The two coaches share a high school alma mater, a friendship that made the due diligence on Notre Dame’s prolific playmaker easy. And it was clear that after all their research, Houston was aggressive in their pursuit of Fuller, trading up to make Notre Dame’s All-American the second receiver off the board, triggered a run at the position.

“He was a guy that we felt strongly about,” Texans general manager Rick Smith told the team’s official website. “We didn’t want to take a chance on not getting him. We were aggressive. We went and made the move.”

That move made Fuller’s decision to leave Notre Dame after three seasons a good one. While it’ll require the Irish to rebuild at a position where Fuller served as one of college football’s best home run hitters, it gives Houston a vertical threat that can extend the top of a defense for a Texans offense that was serious about finding some solutions for a team already in the playoff mix.

Yes, Fuller has work to do. Completing the easy catch is one big area. But for all the pre-draft talk about his limitations, Brian Kelly took on some of the criticism head-on when talking with the Texans’ media reporter.
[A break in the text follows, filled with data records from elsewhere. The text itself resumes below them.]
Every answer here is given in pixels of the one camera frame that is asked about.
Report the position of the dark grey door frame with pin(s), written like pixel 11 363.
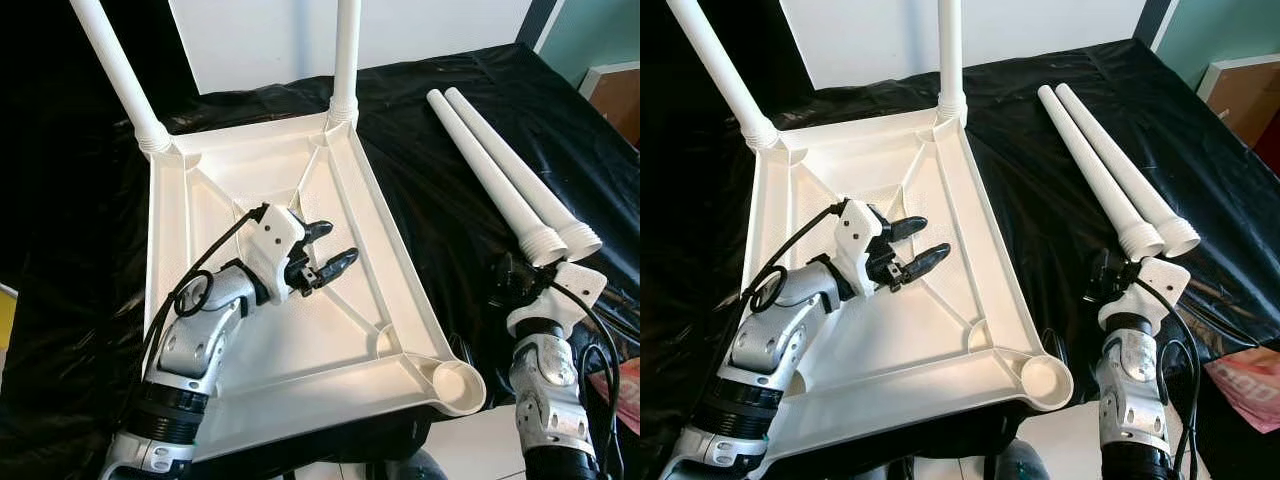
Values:
pixel 538 20
pixel 1152 18

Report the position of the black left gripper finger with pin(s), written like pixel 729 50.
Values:
pixel 926 263
pixel 908 228
pixel 338 266
pixel 318 232

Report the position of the dark red furniture piece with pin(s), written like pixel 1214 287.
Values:
pixel 1270 140

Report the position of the white plastic table top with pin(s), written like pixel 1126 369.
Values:
pixel 300 340
pixel 900 340

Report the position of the brown wooden cabinet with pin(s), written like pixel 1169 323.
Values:
pixel 1240 95
pixel 612 100

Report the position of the white plastic table leg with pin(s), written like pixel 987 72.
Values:
pixel 120 80
pixel 490 175
pixel 950 60
pixel 345 60
pixel 1095 165
pixel 1130 170
pixel 720 70
pixel 530 180

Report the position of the grey robot right leg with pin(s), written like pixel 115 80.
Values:
pixel 1022 462
pixel 415 468

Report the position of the black door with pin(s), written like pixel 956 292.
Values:
pixel 40 100
pixel 690 120

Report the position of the pink plastic bag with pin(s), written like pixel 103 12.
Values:
pixel 622 395
pixel 1245 385

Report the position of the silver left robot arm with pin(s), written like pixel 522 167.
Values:
pixel 770 340
pixel 195 340

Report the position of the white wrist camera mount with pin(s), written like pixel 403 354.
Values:
pixel 575 285
pixel 268 240
pixel 1160 280
pixel 855 235

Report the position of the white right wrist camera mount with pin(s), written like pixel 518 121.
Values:
pixel 1160 280
pixel 575 285

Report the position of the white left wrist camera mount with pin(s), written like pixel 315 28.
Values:
pixel 855 235
pixel 268 240

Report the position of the black plastic table cloth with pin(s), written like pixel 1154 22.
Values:
pixel 1030 200
pixel 440 200

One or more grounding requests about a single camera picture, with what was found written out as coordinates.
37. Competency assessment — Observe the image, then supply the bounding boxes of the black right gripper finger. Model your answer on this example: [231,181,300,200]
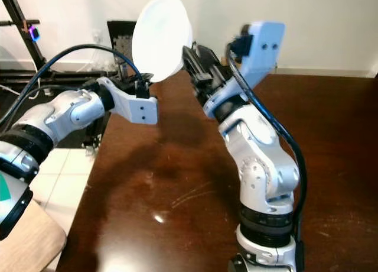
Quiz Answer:
[193,43,220,73]
[182,41,204,77]

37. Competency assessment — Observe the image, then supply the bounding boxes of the white round plate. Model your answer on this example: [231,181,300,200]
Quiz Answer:
[131,0,194,83]

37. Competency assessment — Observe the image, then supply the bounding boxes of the black perforated panel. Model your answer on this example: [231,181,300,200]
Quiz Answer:
[107,20,142,77]

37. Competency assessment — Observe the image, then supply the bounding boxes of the small purple lit device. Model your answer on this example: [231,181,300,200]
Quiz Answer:
[28,25,41,42]

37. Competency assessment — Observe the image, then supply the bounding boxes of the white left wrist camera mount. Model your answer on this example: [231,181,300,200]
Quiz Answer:
[97,76,159,126]

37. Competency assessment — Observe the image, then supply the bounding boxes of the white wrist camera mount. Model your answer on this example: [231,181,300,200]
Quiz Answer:
[204,21,285,120]
[97,76,159,126]

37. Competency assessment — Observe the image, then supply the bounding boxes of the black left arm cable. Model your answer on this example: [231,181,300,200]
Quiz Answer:
[0,43,149,128]

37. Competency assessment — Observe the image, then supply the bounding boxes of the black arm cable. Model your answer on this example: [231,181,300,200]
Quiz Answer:
[0,43,149,128]
[226,44,309,272]

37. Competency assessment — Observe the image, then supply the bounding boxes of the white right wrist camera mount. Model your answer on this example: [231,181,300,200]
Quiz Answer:
[204,21,285,120]

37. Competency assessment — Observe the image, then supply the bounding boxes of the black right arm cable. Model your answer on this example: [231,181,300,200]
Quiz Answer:
[226,44,309,272]

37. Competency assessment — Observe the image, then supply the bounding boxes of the black metal frame stand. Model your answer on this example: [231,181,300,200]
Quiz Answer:
[0,0,166,89]

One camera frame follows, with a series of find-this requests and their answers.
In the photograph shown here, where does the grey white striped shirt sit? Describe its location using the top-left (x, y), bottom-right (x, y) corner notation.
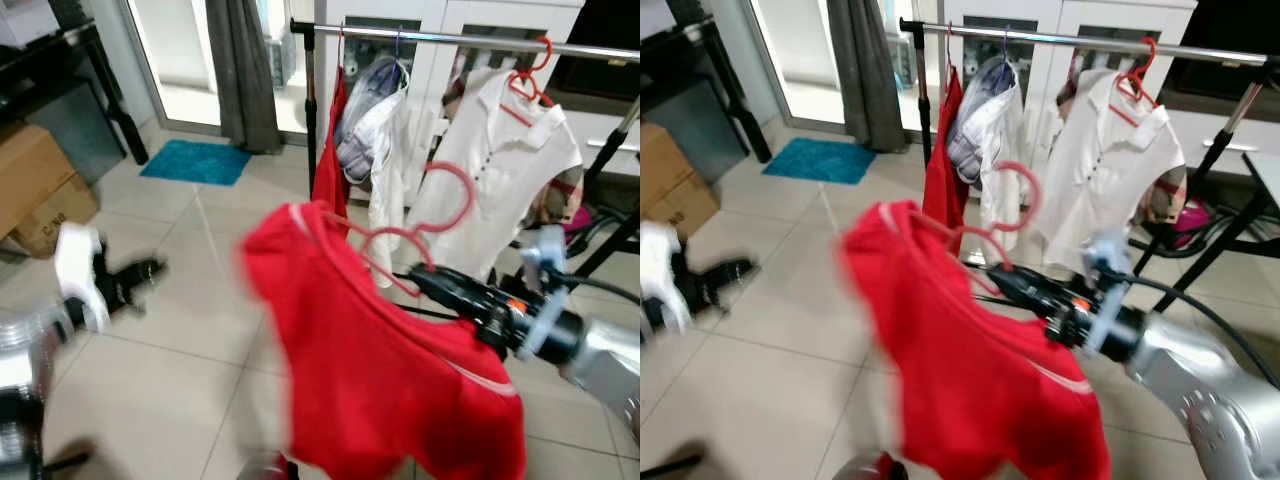
top-left (945, 55), bottom-right (1031, 251)
top-left (333, 58), bottom-right (429, 291)

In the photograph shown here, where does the black table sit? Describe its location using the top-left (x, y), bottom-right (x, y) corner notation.
top-left (640, 15), bottom-right (773, 166)
top-left (0, 18), bottom-right (151, 166)

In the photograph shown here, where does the dark red garment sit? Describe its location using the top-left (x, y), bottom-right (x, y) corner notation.
top-left (312, 68), bottom-right (351, 216)
top-left (922, 68), bottom-right (969, 229)

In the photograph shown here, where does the printed cardboard box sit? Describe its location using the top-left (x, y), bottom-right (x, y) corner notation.
top-left (8, 172), bottom-right (101, 261)
top-left (645, 170), bottom-right (721, 239)

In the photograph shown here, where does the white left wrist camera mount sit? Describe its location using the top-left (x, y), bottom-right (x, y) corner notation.
top-left (640, 220), bottom-right (693, 333)
top-left (55, 222), bottom-right (109, 333)

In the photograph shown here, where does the white polo shirt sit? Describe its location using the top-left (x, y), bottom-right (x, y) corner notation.
top-left (405, 68), bottom-right (584, 283)
top-left (1030, 68), bottom-right (1188, 276)

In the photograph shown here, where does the bright red T-shirt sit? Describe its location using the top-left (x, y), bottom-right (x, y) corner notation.
top-left (238, 200), bottom-right (529, 480)
top-left (840, 198), bottom-right (1113, 480)

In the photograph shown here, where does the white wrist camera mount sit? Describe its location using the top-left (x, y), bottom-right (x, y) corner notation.
top-left (55, 222), bottom-right (109, 333)
top-left (515, 225), bottom-right (571, 361)
top-left (1080, 230), bottom-right (1136, 356)
top-left (640, 220), bottom-right (693, 333)

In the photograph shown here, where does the chrome clothes rail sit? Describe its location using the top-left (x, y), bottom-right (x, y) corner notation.
top-left (900, 17), bottom-right (1280, 69)
top-left (290, 18), bottom-right (641, 63)

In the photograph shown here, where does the teal floor mat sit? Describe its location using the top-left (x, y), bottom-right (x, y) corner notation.
top-left (138, 138), bottom-right (253, 188)
top-left (762, 137), bottom-right (878, 186)

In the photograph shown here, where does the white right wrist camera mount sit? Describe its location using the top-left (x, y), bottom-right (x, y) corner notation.
top-left (515, 225), bottom-right (571, 361)
top-left (1080, 230), bottom-right (1136, 356)

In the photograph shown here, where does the grey curtain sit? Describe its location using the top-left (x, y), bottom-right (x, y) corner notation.
top-left (825, 0), bottom-right (906, 153)
top-left (205, 0), bottom-right (286, 154)

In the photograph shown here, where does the white low drawer cabinet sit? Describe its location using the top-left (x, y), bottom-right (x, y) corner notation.
top-left (1190, 105), bottom-right (1280, 181)
top-left (585, 95), bottom-right (641, 176)

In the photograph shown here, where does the plain cardboard box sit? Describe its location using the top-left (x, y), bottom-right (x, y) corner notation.
top-left (640, 120), bottom-right (696, 216)
top-left (0, 122), bottom-right (79, 241)

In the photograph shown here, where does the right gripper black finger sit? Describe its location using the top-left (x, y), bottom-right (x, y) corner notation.
top-left (412, 278), bottom-right (467, 307)
top-left (986, 264), bottom-right (1041, 296)
top-left (408, 262), bottom-right (466, 293)
top-left (990, 280), bottom-right (1043, 311)

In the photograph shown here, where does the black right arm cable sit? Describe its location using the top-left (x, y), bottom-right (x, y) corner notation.
top-left (1120, 270), bottom-right (1280, 391)
top-left (545, 268), bottom-right (641, 306)

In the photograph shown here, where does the white framed glass door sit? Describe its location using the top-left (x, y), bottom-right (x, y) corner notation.
top-left (745, 0), bottom-right (941, 136)
top-left (118, 0), bottom-right (316, 136)

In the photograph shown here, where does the red plastic hanger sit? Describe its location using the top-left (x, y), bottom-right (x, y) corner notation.
top-left (498, 37), bottom-right (556, 126)
top-left (1110, 37), bottom-right (1161, 126)
top-left (920, 160), bottom-right (1043, 297)
top-left (320, 160), bottom-right (477, 299)

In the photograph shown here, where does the white glass door cabinet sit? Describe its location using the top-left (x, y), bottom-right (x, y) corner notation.
top-left (315, 0), bottom-right (586, 131)
top-left (940, 0), bottom-right (1198, 131)

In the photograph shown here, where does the black television screen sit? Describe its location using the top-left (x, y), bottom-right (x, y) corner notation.
top-left (1160, 0), bottom-right (1280, 116)
top-left (548, 0), bottom-right (641, 101)

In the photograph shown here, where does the grey storage box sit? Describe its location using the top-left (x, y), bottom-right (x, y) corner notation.
top-left (640, 85), bottom-right (746, 186)
top-left (25, 80), bottom-right (128, 186)
“Some people have compared him to Teddy Ginn, that’s not fair. He can catch the ball vertically like nobody I’ve coached in 25 years,” Kelly said (a sentiment some hack also laid out). Teddy Ginn is a very good player, but this is a different kind of player. If you throw the ball deep, he’s going to catch the football.”

Fuller is never going to be the biggest receiver on the field. But while most of the banter on his game focused on the negative or his deep ball skills, expect Fuller to find a role not just running deep but unleashed in the screen game as well. After the Texans spent huge on quarterback Brock Osweiler and have invested in fellow Philadelphia native and 2015 third-round pick Jaelen Strong, Fuller wasn’t selected for the future but rather expected to be a day-one piece of the puzzle.

“This will change the speed on offense immediately,” Kelly said. “It was not ‘Hey, let’s wait a couple of years’. It was ‘Let’s go get this right now’ and I think Will will do that for them.”